Q17. Can we offer a higher proportion of the award money to eligible consultants who have performed over and above what is expected of them in terms of their response to COVID-19?
Funds are to be distributed equally (see Q1). This particular arrangement is not intended to be an award for excellence, but simply a one-off non-consolidated lump sum that meets the commitment to spend the allocated investment funds in light of extraordinary circumstances.
As there is no excellence or performance-based criteria to be met to access an award for this round, any evidence of individual excellence (related to COVID-19 or pre-COVID-19 activity) can be saved for when arrangements return to normal in the next round of competitive applications.
Q18. We feel that all staff have contributed to an outstanding COVID-19 response. Can we share this funding with other staff, such as SAS doctors and nurses?
This funding comes from NHS England’s ring-fenced consultants’ pay budget. Whilst we know there may be some local appetite for sharing awards to other staff who contribute to the delivery of services alongside consultants, it is not the intention of the arrangements.
Q19. With this one-off payment, are the doctors then in receipt of a CEA award?
Technically, the answer would be no. The intention is to equally distribute the available LCEA funds in a way which is not administratively burdensome on the trust or doctors at a time when resource is needed on the frontline. As there is no excellence or performance-based criteria to be met to access an award, the payment can’t really be considered as an award for clinical excellence. As such, any evidence of individual excellence can be saved back for when we return to normal in the next round of competitive applications.
Q20. How much money is each eligible consultant entitled to?
The size of the award ‘pot’ will differ in each trust. As per the LCEA guidance, the level of investment is calculated using an ‘award value’ and an ‘investment ratio’.

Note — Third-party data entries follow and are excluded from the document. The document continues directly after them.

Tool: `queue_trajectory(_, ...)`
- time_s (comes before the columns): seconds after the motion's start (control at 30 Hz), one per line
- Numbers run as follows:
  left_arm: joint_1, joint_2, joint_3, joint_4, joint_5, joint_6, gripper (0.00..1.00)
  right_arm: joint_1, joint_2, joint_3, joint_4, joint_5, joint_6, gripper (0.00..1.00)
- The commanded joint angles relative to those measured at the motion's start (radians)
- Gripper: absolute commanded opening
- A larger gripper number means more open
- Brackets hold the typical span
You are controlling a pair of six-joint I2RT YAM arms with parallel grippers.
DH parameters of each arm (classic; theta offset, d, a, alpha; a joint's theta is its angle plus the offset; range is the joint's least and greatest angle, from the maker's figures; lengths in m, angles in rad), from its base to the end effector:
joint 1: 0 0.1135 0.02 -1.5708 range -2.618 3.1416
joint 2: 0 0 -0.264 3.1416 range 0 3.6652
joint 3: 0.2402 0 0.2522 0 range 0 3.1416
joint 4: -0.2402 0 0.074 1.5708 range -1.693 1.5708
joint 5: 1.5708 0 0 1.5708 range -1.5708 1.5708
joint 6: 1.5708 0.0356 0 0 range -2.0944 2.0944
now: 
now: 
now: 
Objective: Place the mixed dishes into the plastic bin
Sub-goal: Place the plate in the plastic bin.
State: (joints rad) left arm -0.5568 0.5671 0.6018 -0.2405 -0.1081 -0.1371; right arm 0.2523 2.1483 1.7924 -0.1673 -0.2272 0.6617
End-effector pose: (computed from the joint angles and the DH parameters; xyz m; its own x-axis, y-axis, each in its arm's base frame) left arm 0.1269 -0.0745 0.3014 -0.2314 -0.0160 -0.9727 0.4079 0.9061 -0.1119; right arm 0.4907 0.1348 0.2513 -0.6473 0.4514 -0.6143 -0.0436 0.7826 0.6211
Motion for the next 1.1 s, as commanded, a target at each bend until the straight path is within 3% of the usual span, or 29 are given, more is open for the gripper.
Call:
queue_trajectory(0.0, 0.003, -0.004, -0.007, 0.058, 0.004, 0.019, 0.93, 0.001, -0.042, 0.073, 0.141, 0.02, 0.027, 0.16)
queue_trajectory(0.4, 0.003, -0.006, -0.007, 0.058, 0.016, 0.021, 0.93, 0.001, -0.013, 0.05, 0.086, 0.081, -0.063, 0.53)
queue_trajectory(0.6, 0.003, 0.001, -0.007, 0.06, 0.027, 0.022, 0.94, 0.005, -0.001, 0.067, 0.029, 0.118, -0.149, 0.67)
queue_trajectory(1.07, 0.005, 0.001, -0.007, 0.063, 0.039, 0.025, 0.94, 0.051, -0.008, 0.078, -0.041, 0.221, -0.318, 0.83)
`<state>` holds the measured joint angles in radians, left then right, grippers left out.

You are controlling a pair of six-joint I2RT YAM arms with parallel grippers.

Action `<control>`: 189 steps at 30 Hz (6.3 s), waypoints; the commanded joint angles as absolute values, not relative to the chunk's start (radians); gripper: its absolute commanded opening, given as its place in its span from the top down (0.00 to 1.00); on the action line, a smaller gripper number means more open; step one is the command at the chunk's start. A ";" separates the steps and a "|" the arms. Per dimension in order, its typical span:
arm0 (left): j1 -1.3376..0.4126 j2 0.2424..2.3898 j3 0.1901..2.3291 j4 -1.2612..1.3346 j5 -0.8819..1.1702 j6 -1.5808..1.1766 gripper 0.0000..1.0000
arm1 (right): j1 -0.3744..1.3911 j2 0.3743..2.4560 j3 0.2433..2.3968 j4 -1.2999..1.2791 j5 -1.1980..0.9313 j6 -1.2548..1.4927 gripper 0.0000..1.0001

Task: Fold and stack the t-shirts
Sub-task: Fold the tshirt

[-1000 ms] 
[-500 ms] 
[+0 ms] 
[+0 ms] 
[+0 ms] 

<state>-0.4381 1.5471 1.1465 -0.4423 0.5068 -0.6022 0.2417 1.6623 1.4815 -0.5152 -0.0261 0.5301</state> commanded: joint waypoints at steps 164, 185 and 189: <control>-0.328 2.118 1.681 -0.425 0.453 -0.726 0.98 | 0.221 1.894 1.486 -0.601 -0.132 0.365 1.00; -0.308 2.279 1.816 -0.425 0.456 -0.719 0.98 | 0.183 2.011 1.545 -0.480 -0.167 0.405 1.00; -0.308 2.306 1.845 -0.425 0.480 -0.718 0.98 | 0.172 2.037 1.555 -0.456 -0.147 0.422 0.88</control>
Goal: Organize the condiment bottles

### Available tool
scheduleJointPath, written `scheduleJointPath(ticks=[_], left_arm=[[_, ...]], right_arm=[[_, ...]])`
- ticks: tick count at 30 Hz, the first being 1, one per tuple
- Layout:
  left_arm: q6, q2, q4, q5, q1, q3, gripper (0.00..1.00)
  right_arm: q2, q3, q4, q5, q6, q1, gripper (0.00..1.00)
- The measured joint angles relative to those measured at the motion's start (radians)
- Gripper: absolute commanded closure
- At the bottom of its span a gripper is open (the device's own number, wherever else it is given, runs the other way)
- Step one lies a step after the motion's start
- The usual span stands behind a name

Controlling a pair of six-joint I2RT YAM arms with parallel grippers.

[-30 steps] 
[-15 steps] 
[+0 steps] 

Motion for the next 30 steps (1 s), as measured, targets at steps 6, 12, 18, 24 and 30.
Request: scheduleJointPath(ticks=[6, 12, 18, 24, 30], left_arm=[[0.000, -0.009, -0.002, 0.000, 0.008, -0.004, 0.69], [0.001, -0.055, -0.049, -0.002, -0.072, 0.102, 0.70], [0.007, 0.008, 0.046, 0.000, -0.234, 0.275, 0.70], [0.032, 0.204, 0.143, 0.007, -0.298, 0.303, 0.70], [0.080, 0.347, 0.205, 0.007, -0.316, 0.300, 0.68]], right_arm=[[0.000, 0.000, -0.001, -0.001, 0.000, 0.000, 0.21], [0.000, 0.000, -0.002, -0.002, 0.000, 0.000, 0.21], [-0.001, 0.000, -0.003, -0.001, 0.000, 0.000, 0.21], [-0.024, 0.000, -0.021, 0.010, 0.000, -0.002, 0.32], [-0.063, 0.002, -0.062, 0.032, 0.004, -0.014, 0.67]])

The award value currently stands at £3,092 and the investment ratio at 0.218 per eligible consultant (the cumulative nature of the awards makes the total ratio this year 1.242).
Additional points to note
The funding for reversions from existing national clinical excellence awards to existing LCEAs will be funded from outside the minimum investment requirements for the 2018 award round only. For subsequent years the funding for such reversions will be covered by the minimum investment funds.